Maîtrise des consommations
de carburant
dans le transport routier
Maîtrise des consommations
de carburant
dans le transport routier
Facteurs de sur-consommation
 

Facteurs de sur-consommation

Au delà des caractéristiques du moteur proprement dit, la consommation effective d’un véhicule est la résultante d’une multitude de facteurs et paramètres qui peuvent influer d’une manière ou d’une autre, dans un sens positif ou négatif.

Normes de pollution

Les émissions de polluants de poids lourds d’un poids total autorisé de plus de 3,5 tonnes font l’objet de directives européennes.

Emissions des poids lourds (g/kWh)
Norme Date de
mise en
application
CO
Monoxyde de
carbone
NOx
Oxydes
d'azote
HC
Hydrocarbures
PM
Particules
Euro 0 01/10/1990 12.30 15.80 2.60
Euro 1 01/10/1993 4.90 9.00 1.23 0.36
Euro 2 01/10/1996 4.00 7.00 1.10 0.15
Euro 3 01/10/2001 2.10 5.00 0.66 0.10
Euro 4 01/10/2006 1.50 3.50 0.46 0.02
Euro 5 01/10/2009 1.50 2.00 0.46 0.02

Le passage d’Euro III à Euro IV n’est pas réalisable sur la base des techniques actuelles, en poursuivant simplement dans cette voie. Pour répondre aux exigences des normes, deux techniques sont aujourd’hui proposées : la technique SCR (Selective Catalytic Reduction) et la technique EGR (Exhaust Gas Recirculation).

DAF, Iveco, Mercedes-Benz, Renault Trucks, Volvo Trucks ont tous recours totalement ou essentiellement au SCR. Iveco n’utilise l’EGR que pour les véhicules entre 3,5 tonnes et 6,5 tonnes. Scania propose les deux systèmes. En revanche, tous les véhicules MAN aux normes Euro IV utilisent la technologie EGR. A ce jour, les sept constructeurs proposent uniquement des véhicules aux normes Euro V avec la technologie SCR, mais l’objectif de MAN et de Scania est de proposer également aux clients une gamme complète Euro 5 en EGR.

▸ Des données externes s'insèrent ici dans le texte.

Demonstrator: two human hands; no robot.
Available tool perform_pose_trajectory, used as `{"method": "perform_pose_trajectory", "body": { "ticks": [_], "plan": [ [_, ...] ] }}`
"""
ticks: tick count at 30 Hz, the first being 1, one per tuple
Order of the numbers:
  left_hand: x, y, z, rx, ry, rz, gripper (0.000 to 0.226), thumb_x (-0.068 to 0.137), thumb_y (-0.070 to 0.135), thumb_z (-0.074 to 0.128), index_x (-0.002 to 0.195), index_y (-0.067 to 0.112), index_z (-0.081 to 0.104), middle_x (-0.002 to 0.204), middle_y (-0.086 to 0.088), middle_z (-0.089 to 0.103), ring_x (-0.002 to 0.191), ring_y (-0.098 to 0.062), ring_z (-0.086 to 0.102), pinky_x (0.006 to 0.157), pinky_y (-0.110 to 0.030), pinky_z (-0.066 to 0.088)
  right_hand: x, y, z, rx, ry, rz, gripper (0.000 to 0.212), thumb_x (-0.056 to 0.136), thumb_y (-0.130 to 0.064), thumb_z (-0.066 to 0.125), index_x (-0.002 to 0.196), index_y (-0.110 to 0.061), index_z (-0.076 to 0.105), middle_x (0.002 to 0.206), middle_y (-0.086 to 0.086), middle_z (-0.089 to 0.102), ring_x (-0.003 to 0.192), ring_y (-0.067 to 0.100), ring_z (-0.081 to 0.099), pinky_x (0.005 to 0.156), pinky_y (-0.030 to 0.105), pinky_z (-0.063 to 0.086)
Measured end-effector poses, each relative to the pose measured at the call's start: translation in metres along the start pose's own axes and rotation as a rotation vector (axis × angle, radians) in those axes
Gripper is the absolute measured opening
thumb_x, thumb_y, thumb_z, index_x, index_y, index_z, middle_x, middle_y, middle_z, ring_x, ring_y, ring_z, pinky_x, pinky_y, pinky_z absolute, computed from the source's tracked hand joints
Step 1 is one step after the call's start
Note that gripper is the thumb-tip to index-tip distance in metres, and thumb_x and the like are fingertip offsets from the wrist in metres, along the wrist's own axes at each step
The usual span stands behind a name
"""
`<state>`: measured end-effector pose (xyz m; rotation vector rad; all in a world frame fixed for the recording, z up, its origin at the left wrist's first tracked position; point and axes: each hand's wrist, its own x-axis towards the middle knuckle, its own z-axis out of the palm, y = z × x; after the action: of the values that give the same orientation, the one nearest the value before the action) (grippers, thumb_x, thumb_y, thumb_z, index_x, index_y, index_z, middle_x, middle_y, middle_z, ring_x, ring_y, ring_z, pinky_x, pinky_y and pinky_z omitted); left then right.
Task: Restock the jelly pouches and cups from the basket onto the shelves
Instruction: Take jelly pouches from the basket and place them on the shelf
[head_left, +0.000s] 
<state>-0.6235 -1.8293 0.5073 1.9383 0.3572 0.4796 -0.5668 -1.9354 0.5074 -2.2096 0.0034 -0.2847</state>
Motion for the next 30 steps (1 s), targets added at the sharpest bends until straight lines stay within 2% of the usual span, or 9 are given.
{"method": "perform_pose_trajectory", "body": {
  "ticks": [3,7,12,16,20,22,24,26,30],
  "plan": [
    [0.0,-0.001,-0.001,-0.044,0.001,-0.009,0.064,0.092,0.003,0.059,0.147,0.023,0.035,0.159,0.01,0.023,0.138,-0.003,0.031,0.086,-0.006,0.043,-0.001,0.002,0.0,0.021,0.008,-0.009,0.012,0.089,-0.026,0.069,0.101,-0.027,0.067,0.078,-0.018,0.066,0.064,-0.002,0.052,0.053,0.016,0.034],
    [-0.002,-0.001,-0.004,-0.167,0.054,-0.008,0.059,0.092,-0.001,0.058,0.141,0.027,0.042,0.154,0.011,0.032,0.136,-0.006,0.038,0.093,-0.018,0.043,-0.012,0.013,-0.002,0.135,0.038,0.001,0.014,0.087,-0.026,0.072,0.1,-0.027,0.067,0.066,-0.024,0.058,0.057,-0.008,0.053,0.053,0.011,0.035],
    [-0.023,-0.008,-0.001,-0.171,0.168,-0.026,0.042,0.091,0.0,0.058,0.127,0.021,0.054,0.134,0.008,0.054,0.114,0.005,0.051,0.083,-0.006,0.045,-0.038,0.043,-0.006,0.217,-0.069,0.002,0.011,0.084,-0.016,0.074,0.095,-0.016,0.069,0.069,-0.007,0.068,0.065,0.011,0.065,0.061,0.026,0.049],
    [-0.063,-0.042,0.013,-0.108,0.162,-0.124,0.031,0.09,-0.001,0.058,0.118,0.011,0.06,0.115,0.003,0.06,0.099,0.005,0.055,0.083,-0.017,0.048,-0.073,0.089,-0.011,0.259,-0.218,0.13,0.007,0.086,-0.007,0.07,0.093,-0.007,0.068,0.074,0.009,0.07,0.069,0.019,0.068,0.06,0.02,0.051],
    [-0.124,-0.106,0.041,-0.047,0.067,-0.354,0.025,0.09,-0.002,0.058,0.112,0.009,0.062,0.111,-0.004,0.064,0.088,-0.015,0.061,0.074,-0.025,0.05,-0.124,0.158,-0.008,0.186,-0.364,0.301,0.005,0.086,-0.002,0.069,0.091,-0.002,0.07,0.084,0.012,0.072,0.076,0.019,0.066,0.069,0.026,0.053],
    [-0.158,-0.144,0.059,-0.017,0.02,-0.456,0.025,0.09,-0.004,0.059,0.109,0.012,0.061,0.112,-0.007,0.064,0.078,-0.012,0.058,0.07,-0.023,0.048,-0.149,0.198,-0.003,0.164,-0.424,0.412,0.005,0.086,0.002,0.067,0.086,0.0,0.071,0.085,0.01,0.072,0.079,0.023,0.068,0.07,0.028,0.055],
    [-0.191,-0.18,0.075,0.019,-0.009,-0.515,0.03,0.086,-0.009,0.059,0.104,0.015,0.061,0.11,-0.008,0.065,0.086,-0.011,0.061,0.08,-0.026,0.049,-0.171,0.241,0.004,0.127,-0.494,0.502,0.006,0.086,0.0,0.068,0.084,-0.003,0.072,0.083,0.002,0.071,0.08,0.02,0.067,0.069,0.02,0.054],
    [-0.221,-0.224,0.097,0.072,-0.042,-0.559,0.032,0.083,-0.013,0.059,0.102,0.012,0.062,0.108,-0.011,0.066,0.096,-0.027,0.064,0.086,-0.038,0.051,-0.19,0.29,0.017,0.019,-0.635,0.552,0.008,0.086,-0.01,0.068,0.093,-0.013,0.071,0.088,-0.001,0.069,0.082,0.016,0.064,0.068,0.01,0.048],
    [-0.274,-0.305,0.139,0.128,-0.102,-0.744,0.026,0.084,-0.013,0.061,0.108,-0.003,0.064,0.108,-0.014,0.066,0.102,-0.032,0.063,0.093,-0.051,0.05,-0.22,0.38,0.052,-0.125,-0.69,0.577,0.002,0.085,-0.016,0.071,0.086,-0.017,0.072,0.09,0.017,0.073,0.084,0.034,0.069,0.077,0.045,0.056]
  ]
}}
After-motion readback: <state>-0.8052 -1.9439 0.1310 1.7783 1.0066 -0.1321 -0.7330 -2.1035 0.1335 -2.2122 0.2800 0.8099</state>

Qu’il s’agisse d’optimiser le rendement des moteurs ou de peaufiner le processus de combustion, de mettre en œuvre des turbos à géométrie variable ou d’augmenter la pression d’injection et/ou de garantir une plus grande rapidité de réaction grâce à des commandes piezoélectriques ou de commandes électropneumatiques des soupapes, toutes ces technologies ont un coût qui se répercute fatalement sur les prix du véhicule.

L’enjeu est de dépolluer sans augmenter la consommation, or on sait que les moyens mis en œuvre pour amener à des réductions de polluants peuvent induire un accroissement de la consommation, qui, par le passé, a pu être compensé par l’optimisation du processus interne du moteur ; si l’on est passé d’une consommation moyenne pour un poids lourd, de l’ordre de 50 l/100 km au début des années soixante dix à 35 l/100 km dans les années quatre vingt dix, la mise en œuvre de Euro II et Euro III n’a plus permis de gagner que 2 à 3 litres/100 km.